Introduction by S.T. Joshi - Essay on the impact of women writers in the "weird tales" genre. Sets the stage for the book but too broad to be of any insight.

1. Transformation by Mary Shelley (1830) - A man upon the death of his father squanders his inheritance, loses his betrothed and the respect of hr father. His pride keeps him from seeking forgiveness and instead he lives a life of debauchery and revenge. Then he meets a demon and makes a trade for riches with which he feels he ca win back all he's lost. Of course, things don't turn out the way he'd planned. Shelley writes well and is easy to read. Not bad. (3/5)
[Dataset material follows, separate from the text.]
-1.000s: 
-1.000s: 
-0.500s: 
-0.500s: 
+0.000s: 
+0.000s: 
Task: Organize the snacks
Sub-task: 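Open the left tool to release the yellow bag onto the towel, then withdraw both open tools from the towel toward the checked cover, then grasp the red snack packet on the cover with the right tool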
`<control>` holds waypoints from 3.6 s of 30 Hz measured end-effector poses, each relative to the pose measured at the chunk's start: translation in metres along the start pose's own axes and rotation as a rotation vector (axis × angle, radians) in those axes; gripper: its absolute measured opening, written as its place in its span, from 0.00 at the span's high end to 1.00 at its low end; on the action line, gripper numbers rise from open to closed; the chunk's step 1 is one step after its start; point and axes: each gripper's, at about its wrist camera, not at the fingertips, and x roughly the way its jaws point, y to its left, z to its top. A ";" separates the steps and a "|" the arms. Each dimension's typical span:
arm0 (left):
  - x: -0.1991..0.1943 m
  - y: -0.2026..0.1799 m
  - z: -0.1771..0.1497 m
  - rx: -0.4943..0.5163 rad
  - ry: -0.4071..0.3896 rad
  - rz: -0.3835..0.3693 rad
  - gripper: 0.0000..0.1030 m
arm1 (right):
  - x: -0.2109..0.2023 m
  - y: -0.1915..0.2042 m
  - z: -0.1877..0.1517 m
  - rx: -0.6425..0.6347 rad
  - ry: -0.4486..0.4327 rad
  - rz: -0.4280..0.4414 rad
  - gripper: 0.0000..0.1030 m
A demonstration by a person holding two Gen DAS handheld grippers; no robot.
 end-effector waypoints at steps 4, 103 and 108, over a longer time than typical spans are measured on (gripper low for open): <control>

2. Curious if True by Elizabeth Gaskell (1860) - Not impressed. An Englishman takes a walk in France and realises he has gone too far, seeking asylum somewhere he finally comes to a forest and enters. It is there he finds a grand ole mansion with a party going on. He enters and the people are a little odd. Then it just goes on and on with nothing happening. He gets into little strange conversations with people and we are waiting for something to happen, the punchline, if you will. When all of a sudden. It ends. Nothing! (0/5)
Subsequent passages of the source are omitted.